The typical processing flow with FreeDiscovery is illustrated on the figure below,
Which algorithms work in the LSI space?¶
We typically start by vectorizing documents with a Bag of Words or an n-gram model. This produces a sparse vector for each document. Given some training documents, we can then directly train categorization model on this sparse representation. This works for,
- all categorization algorithms (Logistic Regression, Linear SVC, Gradient Boosting, etc) excluding Nearest Neighbors.

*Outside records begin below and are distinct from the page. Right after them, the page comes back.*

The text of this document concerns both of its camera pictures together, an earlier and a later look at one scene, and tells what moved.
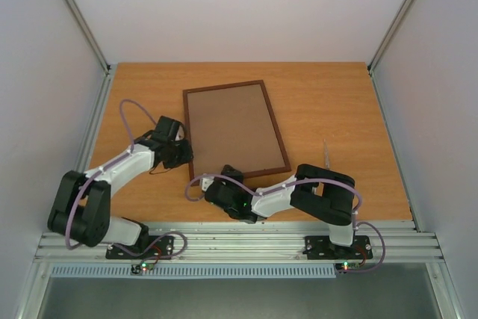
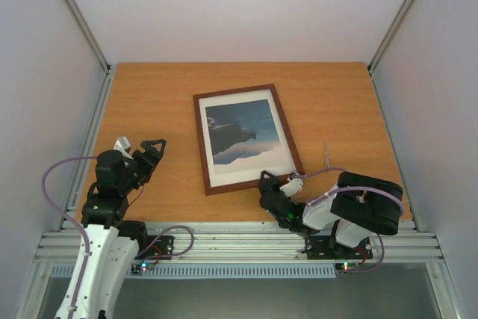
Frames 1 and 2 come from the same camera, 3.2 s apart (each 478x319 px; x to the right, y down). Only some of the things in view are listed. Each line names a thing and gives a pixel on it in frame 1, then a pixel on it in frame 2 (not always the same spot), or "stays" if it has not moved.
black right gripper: (230, 174) -> (269, 190)
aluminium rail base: (246, 241) stays
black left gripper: (188, 155) -> (151, 163)
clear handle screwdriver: (326, 155) stays
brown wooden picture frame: (232, 125) -> (294, 160)
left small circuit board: (140, 268) stays
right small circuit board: (343, 267) stays
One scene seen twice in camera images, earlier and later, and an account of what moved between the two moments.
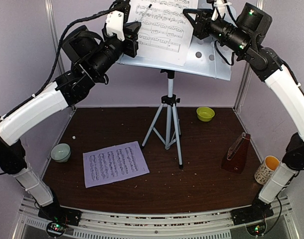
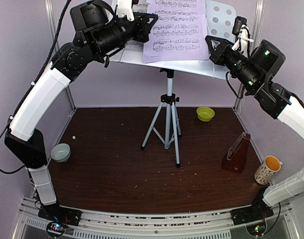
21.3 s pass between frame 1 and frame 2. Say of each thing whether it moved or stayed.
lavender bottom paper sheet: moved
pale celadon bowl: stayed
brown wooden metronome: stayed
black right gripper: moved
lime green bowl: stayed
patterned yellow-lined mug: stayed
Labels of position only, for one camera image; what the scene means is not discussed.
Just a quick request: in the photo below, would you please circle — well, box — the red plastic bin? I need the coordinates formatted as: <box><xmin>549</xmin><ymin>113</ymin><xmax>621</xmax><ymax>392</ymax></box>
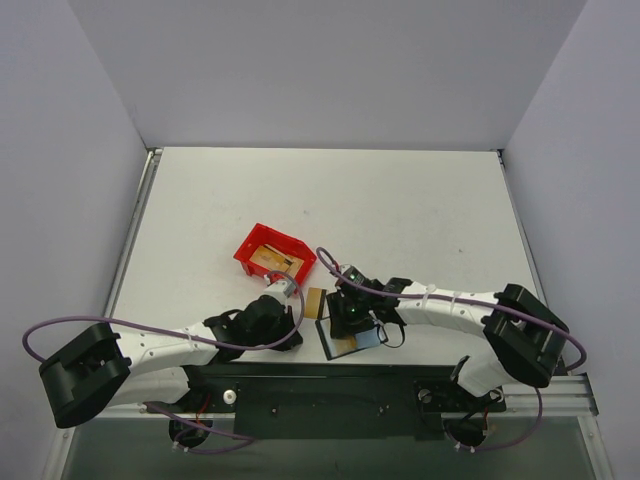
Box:
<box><xmin>233</xmin><ymin>223</ymin><xmax>317</xmax><ymax>284</ymax></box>

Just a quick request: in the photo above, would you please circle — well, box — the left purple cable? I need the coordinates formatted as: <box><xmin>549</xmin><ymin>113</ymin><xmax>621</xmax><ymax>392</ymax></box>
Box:
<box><xmin>22</xmin><ymin>271</ymin><xmax>306</xmax><ymax>366</ymax></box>

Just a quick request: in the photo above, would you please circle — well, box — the gold card stripe up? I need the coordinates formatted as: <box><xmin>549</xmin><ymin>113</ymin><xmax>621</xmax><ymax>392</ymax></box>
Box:
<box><xmin>304</xmin><ymin>287</ymin><xmax>327</xmax><ymax>320</ymax></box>

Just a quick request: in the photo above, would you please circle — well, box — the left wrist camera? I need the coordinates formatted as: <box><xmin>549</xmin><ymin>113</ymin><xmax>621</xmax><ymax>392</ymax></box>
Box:
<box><xmin>263</xmin><ymin>272</ymin><xmax>297</xmax><ymax>304</ymax></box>

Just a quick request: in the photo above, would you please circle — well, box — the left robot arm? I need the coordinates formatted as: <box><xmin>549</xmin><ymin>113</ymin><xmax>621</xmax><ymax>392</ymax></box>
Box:
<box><xmin>39</xmin><ymin>295</ymin><xmax>303</xmax><ymax>428</ymax></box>

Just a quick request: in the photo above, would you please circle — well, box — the gold card front up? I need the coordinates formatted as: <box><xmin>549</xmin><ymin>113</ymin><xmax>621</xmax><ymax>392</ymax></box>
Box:
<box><xmin>331</xmin><ymin>337</ymin><xmax>358</xmax><ymax>357</ymax></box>

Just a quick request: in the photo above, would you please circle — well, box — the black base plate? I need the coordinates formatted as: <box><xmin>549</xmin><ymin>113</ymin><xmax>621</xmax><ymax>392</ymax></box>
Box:
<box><xmin>152</xmin><ymin>361</ymin><xmax>506</xmax><ymax>440</ymax></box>

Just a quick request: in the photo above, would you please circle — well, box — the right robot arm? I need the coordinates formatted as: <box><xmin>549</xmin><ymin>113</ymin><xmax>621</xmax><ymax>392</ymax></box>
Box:
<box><xmin>326</xmin><ymin>266</ymin><xmax>569</xmax><ymax>409</ymax></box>

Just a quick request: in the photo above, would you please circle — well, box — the black card holder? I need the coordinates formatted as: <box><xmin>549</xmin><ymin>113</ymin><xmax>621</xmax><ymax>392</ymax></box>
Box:
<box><xmin>315</xmin><ymin>318</ymin><xmax>388</xmax><ymax>361</ymax></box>

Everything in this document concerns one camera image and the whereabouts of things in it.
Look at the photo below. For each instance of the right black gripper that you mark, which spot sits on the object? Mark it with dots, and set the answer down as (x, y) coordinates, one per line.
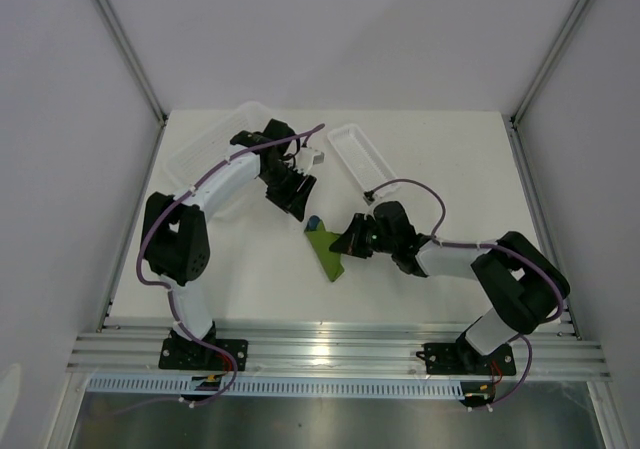
(350, 242)

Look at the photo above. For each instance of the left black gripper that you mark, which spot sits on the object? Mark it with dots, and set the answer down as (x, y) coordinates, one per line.
(294, 202)

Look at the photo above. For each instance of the blue plastic spoon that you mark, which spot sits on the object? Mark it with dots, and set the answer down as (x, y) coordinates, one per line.
(313, 223)

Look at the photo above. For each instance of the green paper napkin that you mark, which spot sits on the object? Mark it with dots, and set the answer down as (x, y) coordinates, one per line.
(320, 241)

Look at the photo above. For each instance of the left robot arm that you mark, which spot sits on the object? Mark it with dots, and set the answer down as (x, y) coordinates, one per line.
(176, 246)

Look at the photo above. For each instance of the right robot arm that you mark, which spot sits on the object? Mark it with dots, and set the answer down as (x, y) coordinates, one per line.
(525, 289)

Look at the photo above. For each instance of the small white plastic tray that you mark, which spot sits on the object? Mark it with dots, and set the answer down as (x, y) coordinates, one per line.
(362, 159)

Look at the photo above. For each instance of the large white plastic basket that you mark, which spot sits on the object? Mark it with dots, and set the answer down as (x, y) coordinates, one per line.
(208, 154)

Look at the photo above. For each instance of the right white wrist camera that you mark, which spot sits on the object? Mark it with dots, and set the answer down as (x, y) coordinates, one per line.
(369, 197)

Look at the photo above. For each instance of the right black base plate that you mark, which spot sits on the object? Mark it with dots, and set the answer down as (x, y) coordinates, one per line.
(460, 359)

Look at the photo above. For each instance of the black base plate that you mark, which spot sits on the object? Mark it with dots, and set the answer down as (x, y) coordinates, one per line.
(178, 353)
(460, 359)

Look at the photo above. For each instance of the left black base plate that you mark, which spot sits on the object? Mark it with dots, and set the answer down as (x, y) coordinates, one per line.
(178, 353)

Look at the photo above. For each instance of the aluminium front rail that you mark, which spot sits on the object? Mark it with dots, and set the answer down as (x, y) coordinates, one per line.
(333, 349)

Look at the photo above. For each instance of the white slotted cable duct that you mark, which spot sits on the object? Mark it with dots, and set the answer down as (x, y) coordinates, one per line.
(416, 388)

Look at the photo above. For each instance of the left aluminium frame post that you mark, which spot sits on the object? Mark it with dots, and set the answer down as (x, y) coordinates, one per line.
(120, 39)

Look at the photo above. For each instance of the aluminium frame post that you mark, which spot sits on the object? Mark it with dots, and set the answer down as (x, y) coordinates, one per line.
(120, 39)
(568, 29)

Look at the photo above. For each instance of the right aluminium frame post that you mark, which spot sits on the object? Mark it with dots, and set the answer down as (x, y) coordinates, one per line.
(568, 29)

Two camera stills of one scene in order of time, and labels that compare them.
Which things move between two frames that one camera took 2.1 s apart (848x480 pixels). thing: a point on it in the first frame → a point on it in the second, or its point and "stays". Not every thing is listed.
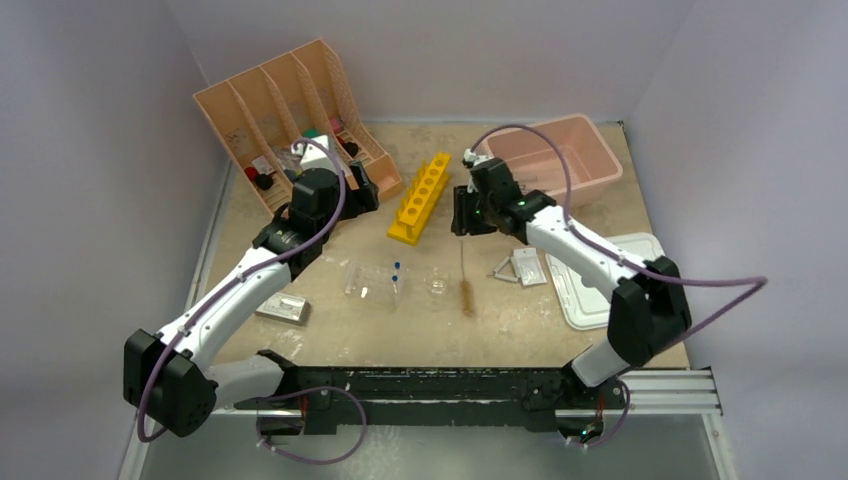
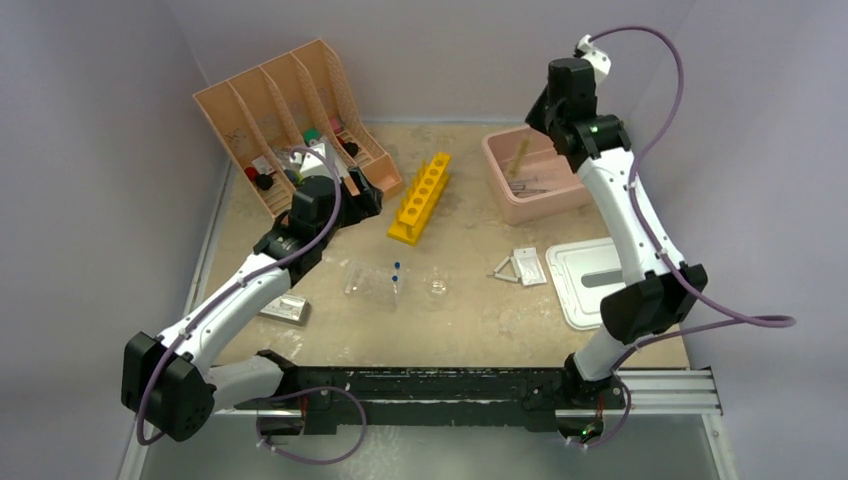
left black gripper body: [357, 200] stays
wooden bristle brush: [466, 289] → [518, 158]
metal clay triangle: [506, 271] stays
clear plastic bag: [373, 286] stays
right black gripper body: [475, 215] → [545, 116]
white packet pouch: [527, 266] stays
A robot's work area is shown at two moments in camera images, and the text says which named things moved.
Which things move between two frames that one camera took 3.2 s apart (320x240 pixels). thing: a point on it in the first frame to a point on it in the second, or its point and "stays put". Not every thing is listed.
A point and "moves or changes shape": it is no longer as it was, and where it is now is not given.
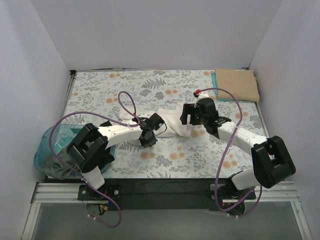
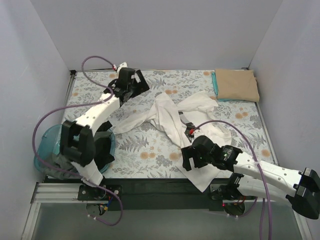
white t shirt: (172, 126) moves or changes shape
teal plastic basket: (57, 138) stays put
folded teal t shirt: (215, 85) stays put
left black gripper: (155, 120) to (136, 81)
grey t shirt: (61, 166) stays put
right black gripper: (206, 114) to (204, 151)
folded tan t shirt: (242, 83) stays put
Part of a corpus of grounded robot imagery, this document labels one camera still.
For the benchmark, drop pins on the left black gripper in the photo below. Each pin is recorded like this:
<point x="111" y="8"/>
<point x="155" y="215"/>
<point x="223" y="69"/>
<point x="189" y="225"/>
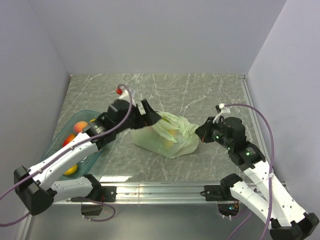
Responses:
<point x="149" y="118"/>

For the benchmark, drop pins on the yellow lemon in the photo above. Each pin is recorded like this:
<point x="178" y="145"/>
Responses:
<point x="71" y="170"/>

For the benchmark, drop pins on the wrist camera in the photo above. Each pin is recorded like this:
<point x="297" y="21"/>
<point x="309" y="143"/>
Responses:
<point x="222" y="110"/>
<point x="124" y="95"/>

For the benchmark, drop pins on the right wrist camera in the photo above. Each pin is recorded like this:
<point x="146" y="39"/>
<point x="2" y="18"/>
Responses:
<point x="222" y="110"/>

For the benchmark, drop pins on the aluminium rail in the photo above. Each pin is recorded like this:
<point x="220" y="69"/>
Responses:
<point x="261" y="127"/>
<point x="143" y="193"/>

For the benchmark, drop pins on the fruit inside bag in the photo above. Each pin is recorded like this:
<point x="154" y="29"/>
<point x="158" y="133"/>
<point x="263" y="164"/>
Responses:
<point x="170" y="140"/>

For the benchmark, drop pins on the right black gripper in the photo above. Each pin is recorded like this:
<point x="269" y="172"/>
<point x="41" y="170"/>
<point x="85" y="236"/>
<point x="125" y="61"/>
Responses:
<point x="203" y="131"/>

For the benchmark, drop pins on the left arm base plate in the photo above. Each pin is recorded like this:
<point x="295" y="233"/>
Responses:
<point x="107" y="193"/>

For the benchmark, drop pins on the aluminium rail right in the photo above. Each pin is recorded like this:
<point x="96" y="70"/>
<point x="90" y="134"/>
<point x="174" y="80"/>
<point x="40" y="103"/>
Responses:
<point x="261" y="127"/>

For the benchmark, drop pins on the peach in tray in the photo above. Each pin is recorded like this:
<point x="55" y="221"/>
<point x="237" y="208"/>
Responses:
<point x="79" y="126"/>

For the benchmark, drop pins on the green plastic bag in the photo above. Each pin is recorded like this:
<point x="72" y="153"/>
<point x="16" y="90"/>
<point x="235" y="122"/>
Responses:
<point x="152" y="138"/>

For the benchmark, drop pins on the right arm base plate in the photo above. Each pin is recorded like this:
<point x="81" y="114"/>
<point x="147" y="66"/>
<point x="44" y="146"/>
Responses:
<point x="212" y="193"/>

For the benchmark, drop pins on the red chili pepper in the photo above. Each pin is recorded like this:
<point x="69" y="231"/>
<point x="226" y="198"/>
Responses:
<point x="69" y="139"/>

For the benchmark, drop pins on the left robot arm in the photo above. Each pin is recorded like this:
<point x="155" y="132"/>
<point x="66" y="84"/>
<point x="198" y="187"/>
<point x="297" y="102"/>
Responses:
<point x="38" y="187"/>

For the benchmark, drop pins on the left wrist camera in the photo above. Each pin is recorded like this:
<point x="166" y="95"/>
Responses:
<point x="124" y="95"/>

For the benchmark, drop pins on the aluminium rail front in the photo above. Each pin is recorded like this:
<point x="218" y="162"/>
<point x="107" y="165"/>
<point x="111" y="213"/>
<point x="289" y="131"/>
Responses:
<point x="143" y="193"/>

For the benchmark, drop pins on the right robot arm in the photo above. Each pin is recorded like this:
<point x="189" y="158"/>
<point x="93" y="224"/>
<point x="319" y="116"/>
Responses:
<point x="284" y="217"/>

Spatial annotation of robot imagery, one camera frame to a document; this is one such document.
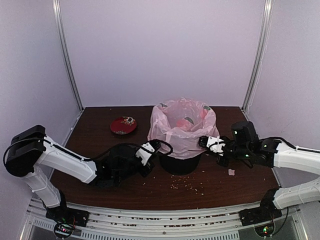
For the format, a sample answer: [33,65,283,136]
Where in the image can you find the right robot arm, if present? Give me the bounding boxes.
[207,121,320,221]

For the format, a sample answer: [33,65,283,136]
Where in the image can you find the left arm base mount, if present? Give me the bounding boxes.
[45,206,90,239]

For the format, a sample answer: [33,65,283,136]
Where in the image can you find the pink plastic trash bag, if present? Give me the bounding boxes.
[147,97,220,160]

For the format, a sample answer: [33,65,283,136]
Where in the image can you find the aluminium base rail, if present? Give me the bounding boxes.
[17,197,311,240]

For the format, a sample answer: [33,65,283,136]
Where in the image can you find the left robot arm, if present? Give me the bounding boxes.
[3,125,161,222]

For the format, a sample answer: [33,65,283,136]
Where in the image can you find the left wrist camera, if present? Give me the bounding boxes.
[135,139,161,166]

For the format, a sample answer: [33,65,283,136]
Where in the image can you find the aluminium frame post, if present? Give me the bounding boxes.
[52,0,84,112]
[241,0,274,115]

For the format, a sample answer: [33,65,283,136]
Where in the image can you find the red floral plate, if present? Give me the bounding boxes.
[110,116,138,135]

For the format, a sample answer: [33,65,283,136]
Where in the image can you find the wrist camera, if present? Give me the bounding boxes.
[198,136,226,156]
[135,139,161,166]

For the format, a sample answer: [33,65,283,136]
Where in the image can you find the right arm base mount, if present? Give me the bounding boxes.
[238,206,282,239]

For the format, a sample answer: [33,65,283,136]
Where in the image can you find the black mesh trash bin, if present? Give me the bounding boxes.
[159,154,202,176]

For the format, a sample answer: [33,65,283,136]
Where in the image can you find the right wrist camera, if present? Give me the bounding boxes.
[198,136,226,156]

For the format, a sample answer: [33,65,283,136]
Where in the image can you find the small pink bag scrap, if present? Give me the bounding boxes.
[228,168,236,176]

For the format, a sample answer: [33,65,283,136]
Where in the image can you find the left aluminium frame post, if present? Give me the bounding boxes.
[52,0,84,112]

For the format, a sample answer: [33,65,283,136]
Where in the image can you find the right aluminium frame post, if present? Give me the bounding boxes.
[241,0,274,115]

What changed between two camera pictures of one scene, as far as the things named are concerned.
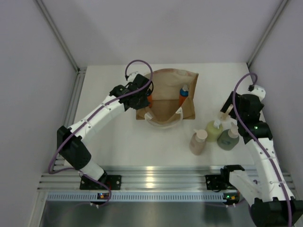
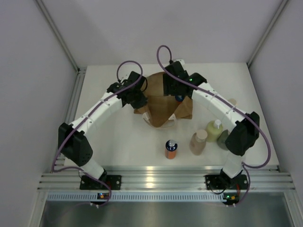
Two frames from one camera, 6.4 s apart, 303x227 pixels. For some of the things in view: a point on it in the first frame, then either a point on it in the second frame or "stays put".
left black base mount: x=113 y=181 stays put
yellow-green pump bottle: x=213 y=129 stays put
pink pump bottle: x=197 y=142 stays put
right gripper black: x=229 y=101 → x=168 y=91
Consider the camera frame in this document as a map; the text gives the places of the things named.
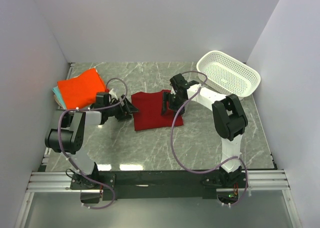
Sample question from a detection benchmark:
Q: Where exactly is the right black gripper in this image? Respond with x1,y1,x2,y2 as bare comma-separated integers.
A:
160,91,186,118

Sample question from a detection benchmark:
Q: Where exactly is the orange folded t shirt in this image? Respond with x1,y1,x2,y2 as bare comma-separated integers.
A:
57,68,109,109

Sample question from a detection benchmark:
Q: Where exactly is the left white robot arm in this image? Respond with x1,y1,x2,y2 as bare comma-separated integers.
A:
44,92,139,189

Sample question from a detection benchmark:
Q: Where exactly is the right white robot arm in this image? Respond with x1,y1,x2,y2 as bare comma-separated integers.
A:
161,73,248,188

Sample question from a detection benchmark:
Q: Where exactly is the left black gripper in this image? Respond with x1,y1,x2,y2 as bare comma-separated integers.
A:
105,95,139,122

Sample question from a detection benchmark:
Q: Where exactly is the dark red t shirt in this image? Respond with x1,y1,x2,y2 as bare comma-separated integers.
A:
131,89,175,132

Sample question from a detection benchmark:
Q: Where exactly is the white plastic basket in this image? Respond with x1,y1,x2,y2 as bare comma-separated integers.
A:
196,50,261,100

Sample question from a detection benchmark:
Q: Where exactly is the teal folded t shirt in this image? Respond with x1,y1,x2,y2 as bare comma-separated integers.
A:
52,86,67,110

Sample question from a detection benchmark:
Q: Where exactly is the black base beam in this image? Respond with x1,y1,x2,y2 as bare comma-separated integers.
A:
70,168,247,204

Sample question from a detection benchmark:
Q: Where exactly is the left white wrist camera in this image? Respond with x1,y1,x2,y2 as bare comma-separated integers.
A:
108,88,118,100

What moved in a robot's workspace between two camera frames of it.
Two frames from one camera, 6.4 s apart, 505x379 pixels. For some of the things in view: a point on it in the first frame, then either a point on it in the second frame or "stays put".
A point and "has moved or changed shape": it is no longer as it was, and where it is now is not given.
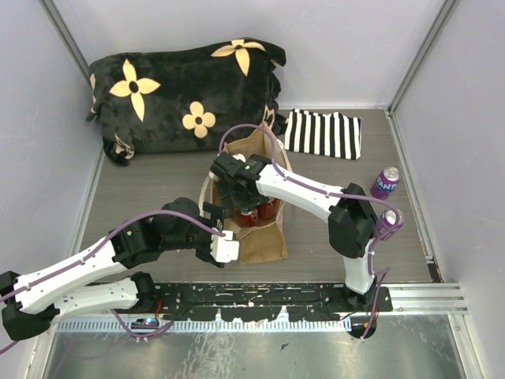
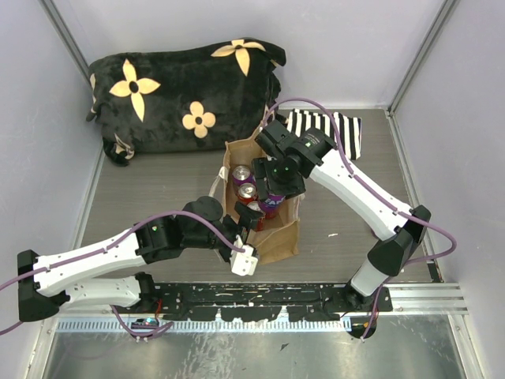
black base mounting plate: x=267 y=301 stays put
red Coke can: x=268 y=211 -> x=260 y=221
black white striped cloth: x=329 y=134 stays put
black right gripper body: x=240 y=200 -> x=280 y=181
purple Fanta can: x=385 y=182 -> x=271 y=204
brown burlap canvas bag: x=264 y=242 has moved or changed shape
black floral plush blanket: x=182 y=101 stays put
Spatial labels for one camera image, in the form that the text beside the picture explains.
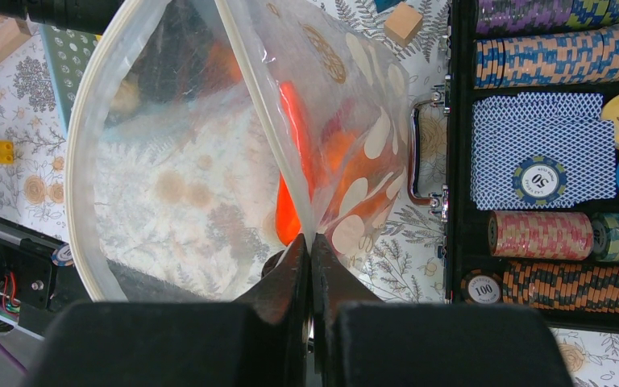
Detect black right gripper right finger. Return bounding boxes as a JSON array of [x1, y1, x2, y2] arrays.
[[310, 235, 573, 386]]

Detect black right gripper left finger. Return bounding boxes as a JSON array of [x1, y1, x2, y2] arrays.
[[23, 235, 309, 386]]

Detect orange toy carrot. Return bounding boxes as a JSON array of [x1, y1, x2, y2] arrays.
[[274, 80, 375, 247]]

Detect clear polka dot zip bag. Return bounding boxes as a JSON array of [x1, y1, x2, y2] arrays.
[[65, 1, 409, 302]]

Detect pink chip roll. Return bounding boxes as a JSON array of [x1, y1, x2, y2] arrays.
[[488, 210, 594, 261]]

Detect blue fifty poker chip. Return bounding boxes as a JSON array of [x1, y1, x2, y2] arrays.
[[512, 156, 568, 206]]

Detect black poker chip case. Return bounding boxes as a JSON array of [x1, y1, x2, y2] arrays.
[[430, 1, 619, 333]]

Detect blue playing card deck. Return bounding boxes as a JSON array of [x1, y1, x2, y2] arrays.
[[470, 92, 617, 210]]

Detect orange black chip roll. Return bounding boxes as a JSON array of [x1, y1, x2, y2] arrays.
[[501, 262, 619, 314]]

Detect wooden block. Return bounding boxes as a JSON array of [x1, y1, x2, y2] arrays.
[[384, 2, 423, 48]]

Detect blue perforated plastic basket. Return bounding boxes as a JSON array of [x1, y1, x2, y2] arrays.
[[39, 25, 100, 135]]

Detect purple chip roll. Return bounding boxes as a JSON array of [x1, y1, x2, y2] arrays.
[[476, 0, 619, 36]]

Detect blue orange chip roll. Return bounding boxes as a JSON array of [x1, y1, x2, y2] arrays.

- the I-Match duplicate detection algorithm
In order to get a more meaningful similarity between documents, we compute the Latent Semantic Indexing (LSI) of the dataset which produces a dense vector for each document. Using this LSI representation we can then, use
- the Nearest Neighbors algorithm for categorization or semantic search
- compute hierarchical clustering
- apply the DBSCAN duplicate detection
The optimal sampling can be to provide a good initial training document set for categorization. It is a special case of the Birch algorithm and also needs to be computed in the LSI space.
The usage of LSI is not strictly enforced in FreeDiscovery. For instance, it is possible to use Logistic Regression in the LSI space, although it is not recommended. In the same way, one can run DBSCAN or NearestNeighboors algorithm althought this will be much slower and will not produce very good results.
Generally any algorithm that relies on the notion of similarity between documents should be used in the LSI space in order to produce meaningful similarities. The only exception is NearestNeighbors, that can also be used for non-semantic search.